### GOAL OF THE EXERCISE
Where does the word "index" occur in the data below? Copy each line that holds it.

### RECORDED DATA
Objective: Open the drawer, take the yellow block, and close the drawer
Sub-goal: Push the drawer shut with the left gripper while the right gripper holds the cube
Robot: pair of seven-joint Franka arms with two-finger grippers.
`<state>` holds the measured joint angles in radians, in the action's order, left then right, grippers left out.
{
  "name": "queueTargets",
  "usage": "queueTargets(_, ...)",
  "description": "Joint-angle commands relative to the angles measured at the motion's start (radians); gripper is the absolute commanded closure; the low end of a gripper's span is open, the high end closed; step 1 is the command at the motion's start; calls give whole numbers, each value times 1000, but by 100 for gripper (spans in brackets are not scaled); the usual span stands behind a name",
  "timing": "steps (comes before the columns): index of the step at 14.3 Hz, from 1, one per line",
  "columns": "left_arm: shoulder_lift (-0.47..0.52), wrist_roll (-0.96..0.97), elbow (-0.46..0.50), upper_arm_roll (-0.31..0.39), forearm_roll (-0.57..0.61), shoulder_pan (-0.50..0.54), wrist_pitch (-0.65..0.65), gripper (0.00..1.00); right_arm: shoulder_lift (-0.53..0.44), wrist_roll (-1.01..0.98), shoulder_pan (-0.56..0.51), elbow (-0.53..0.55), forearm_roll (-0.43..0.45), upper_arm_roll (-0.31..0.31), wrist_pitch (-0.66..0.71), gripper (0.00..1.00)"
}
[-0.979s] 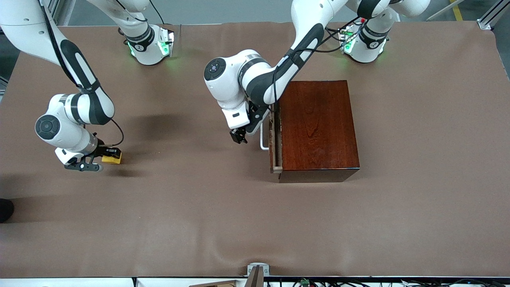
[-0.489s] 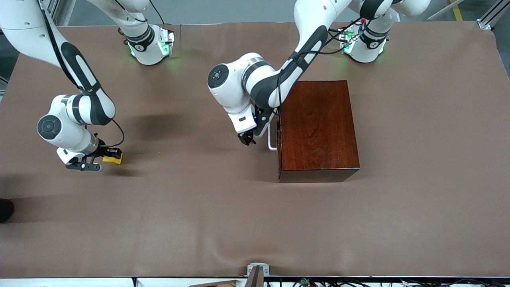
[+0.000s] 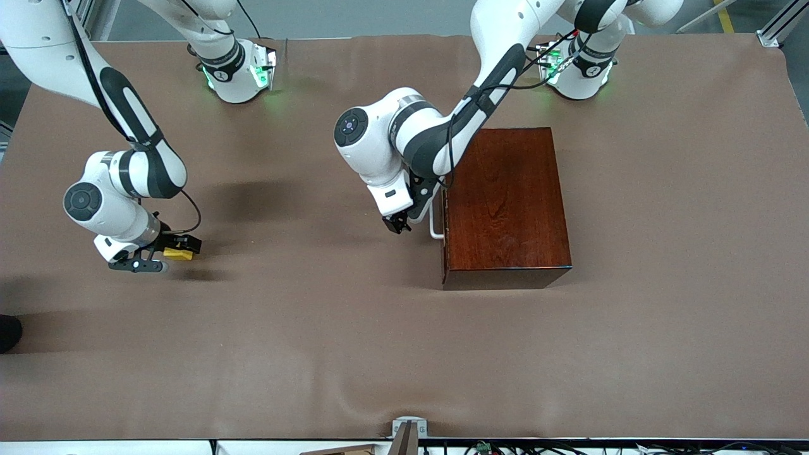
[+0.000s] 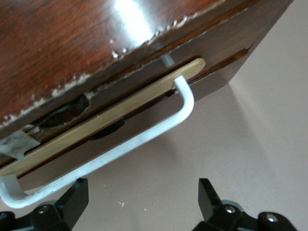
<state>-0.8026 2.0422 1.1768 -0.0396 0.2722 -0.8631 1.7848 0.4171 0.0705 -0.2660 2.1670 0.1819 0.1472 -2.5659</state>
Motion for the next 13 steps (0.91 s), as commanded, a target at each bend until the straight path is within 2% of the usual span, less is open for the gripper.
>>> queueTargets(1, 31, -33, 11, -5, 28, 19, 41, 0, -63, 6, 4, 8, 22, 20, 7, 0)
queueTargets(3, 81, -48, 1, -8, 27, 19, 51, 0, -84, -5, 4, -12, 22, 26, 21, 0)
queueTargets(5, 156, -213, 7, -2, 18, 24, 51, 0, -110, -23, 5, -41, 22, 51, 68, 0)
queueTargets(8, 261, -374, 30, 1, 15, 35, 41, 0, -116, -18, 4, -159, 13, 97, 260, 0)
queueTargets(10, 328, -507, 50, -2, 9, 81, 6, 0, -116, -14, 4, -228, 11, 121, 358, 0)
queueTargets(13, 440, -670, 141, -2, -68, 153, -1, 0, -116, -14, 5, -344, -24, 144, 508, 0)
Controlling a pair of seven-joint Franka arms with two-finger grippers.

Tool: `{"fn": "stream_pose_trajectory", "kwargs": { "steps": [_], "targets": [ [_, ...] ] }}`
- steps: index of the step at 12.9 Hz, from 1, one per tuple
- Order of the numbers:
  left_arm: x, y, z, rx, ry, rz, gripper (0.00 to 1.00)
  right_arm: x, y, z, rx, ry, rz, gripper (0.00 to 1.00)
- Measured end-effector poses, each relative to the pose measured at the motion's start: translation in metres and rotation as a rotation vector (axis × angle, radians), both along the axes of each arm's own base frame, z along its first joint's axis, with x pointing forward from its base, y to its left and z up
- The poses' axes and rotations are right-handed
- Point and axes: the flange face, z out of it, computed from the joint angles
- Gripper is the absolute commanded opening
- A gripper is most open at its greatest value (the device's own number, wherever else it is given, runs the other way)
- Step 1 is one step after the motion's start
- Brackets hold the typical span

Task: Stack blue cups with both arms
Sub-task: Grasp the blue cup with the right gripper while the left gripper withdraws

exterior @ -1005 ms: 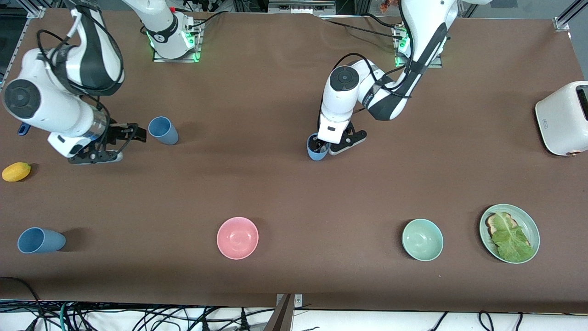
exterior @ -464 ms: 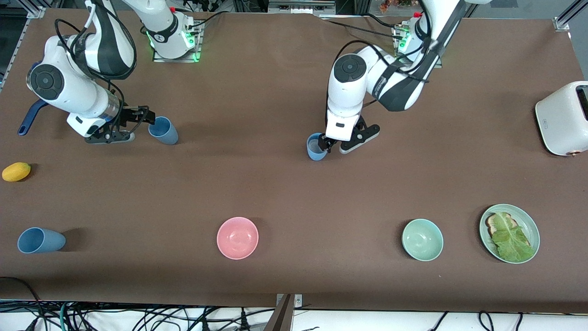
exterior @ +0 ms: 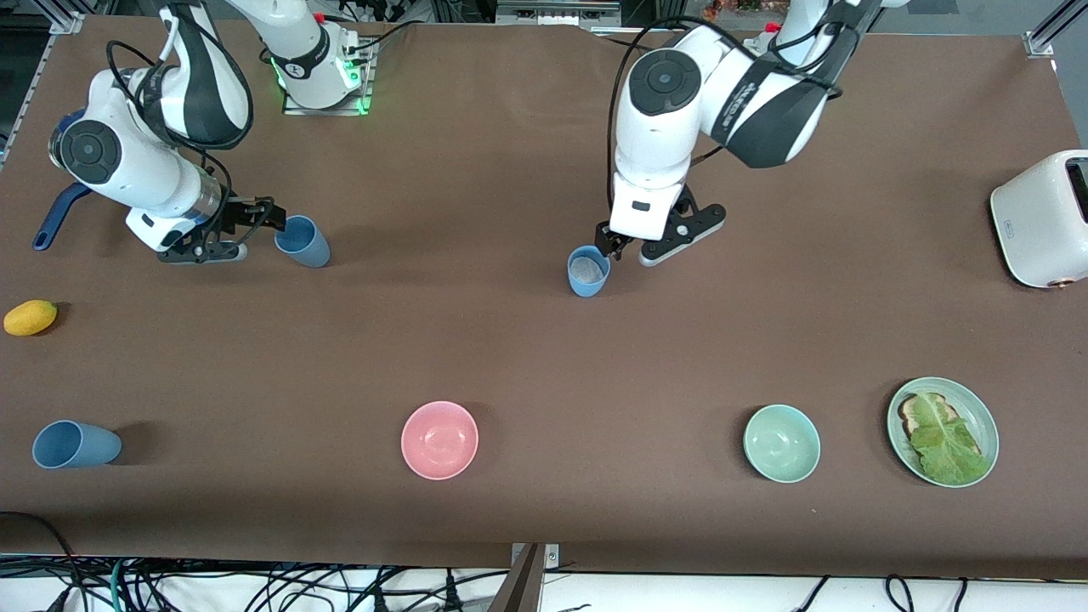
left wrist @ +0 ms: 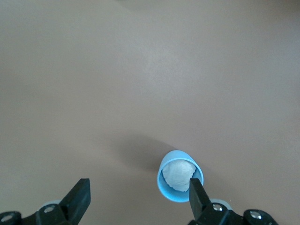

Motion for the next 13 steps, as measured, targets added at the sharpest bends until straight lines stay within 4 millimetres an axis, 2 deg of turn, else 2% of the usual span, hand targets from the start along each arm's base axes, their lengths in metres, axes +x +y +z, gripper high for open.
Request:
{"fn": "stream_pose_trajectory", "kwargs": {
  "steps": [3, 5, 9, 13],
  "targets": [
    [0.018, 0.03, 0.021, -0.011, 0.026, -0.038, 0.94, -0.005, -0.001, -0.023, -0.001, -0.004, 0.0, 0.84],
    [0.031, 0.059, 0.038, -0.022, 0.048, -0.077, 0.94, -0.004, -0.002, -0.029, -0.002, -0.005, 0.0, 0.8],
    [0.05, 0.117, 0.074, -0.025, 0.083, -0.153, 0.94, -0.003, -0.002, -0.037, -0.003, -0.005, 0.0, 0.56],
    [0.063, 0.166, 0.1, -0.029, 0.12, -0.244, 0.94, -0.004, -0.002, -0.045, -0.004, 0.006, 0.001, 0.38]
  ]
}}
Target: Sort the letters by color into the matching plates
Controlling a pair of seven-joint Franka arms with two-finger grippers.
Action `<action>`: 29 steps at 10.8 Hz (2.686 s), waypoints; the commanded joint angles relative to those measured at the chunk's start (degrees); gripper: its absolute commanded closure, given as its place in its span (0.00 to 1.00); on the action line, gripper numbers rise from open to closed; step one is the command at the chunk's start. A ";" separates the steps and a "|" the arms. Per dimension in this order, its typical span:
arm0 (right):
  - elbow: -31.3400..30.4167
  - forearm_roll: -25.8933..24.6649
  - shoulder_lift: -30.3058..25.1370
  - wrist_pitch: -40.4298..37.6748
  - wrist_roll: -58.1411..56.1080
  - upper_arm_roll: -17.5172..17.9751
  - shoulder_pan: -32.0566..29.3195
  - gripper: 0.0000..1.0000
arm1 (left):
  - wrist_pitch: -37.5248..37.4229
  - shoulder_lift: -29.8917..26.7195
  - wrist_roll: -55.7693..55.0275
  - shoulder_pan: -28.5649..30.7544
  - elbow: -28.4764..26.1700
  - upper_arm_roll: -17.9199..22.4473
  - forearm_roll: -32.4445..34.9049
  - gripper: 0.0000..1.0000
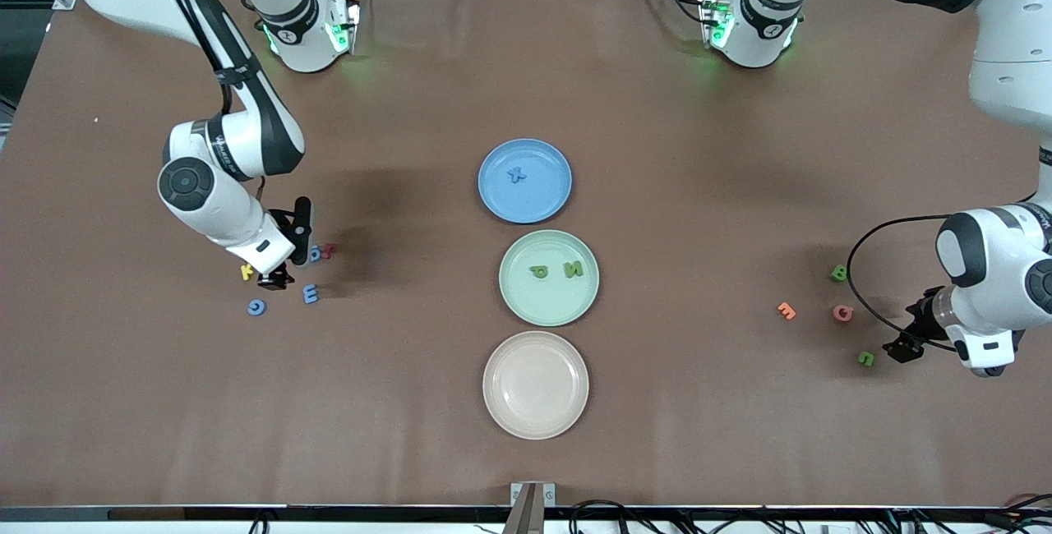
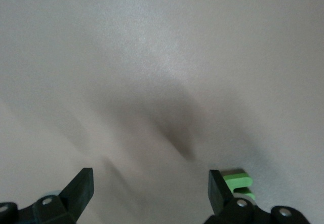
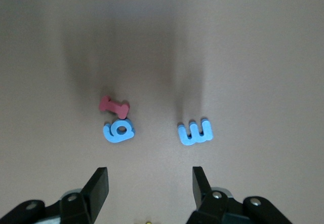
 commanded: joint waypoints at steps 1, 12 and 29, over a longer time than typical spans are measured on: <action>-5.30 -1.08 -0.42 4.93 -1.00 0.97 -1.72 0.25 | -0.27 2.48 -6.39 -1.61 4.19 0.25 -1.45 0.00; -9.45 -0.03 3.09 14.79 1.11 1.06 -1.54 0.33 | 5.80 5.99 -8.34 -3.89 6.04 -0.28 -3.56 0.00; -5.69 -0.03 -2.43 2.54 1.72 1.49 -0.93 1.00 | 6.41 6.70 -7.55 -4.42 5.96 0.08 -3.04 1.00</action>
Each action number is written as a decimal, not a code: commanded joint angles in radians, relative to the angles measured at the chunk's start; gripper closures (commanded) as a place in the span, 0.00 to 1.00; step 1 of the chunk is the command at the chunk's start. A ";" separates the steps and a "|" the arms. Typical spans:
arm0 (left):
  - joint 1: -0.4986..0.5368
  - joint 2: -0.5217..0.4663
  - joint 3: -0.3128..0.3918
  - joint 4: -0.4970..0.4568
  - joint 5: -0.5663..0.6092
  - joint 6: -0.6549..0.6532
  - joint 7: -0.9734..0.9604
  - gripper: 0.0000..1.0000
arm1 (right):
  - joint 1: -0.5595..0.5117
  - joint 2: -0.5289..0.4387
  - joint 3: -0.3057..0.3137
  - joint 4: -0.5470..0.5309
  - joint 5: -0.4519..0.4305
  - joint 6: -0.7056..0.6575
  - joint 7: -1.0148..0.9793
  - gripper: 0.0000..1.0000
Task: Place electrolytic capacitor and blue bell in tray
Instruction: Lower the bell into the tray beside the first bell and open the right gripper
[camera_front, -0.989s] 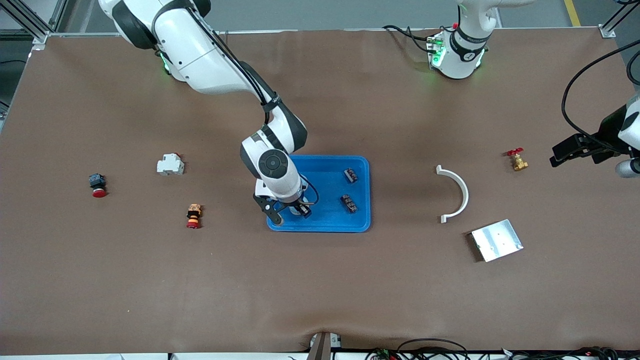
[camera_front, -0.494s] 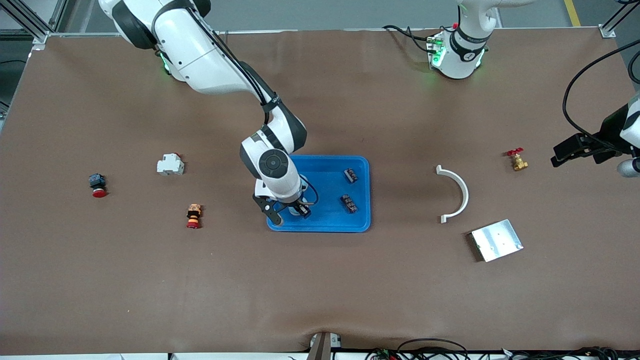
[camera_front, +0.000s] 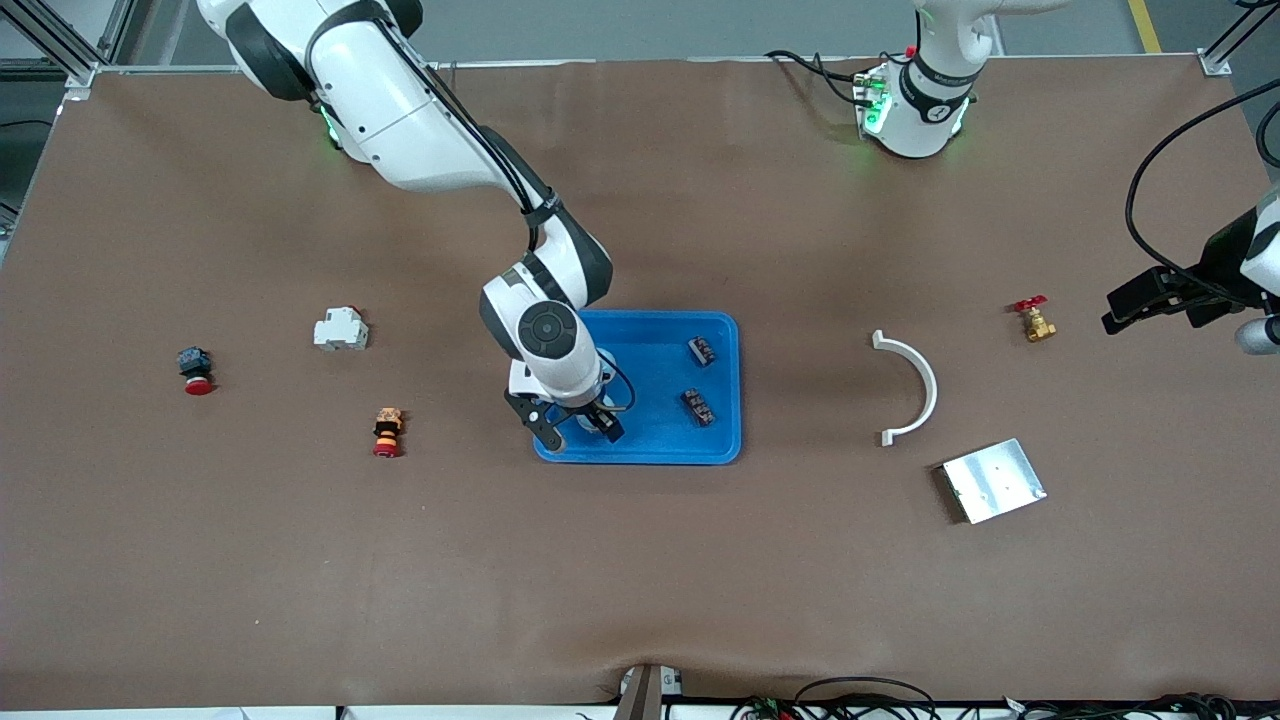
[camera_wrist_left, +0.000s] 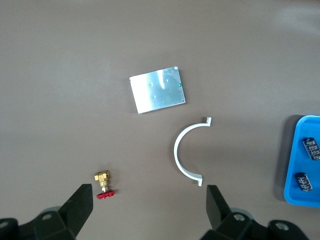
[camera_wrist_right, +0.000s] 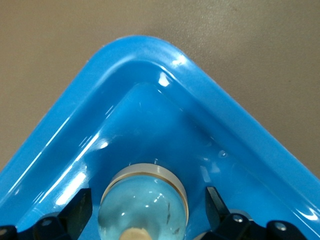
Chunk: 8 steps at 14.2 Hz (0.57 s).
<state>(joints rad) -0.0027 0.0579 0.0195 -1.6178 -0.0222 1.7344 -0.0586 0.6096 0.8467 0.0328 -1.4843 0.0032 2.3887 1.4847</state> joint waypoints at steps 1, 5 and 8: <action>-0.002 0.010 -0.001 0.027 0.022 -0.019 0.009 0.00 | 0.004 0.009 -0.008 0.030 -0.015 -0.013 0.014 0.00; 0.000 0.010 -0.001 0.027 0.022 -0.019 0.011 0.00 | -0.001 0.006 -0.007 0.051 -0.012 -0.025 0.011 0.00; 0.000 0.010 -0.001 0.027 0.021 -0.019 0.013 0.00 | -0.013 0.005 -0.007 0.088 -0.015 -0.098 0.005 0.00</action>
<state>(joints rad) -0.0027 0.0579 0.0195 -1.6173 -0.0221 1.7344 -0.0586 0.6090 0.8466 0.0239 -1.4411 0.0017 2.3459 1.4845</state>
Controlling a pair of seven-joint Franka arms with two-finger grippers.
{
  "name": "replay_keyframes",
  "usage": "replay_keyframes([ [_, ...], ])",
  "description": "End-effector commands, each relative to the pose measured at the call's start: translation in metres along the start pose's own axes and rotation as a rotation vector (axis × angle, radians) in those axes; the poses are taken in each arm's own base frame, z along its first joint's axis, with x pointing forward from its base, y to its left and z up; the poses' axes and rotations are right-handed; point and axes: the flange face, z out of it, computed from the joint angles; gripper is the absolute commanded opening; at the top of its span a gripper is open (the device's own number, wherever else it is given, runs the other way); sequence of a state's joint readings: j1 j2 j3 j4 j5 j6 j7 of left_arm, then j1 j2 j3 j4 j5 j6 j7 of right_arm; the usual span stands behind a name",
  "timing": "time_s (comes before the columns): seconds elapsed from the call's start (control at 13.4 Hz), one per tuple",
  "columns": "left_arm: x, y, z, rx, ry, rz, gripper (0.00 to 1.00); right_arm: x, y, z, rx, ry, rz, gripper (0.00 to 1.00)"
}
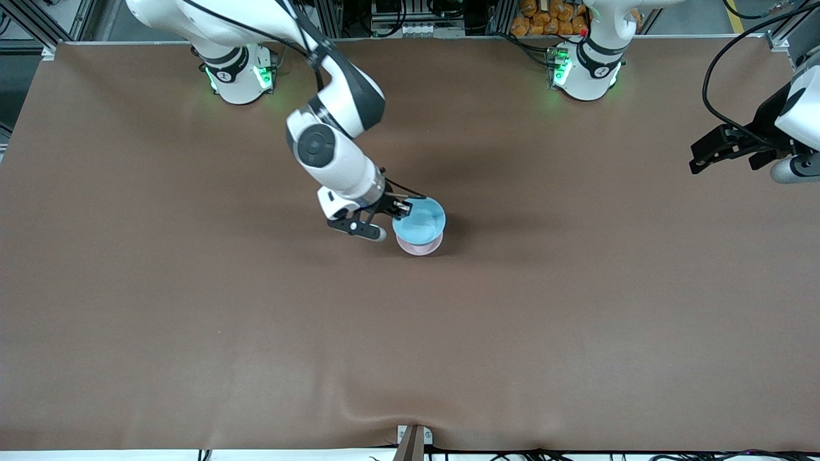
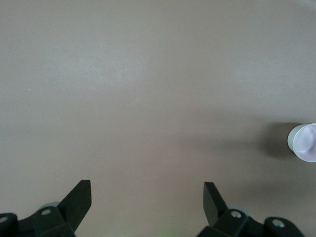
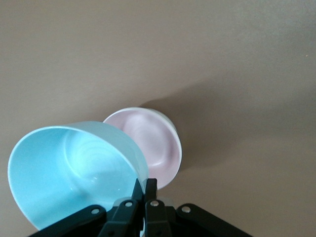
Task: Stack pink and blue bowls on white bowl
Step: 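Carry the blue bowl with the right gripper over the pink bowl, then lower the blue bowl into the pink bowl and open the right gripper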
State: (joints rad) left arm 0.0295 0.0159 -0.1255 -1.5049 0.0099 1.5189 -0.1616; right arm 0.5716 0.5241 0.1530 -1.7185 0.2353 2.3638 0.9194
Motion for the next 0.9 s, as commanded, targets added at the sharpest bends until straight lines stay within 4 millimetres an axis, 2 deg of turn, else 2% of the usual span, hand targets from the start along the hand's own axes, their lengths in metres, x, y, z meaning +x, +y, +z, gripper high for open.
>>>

### SOLUTION TO THE EXERCISE
  "timing": "steps (comes before the columns): index of the step at 14.3 Hz, from 1, one per line",
- steps: index of the step at 12.9 Hz, from 1, one per tuple

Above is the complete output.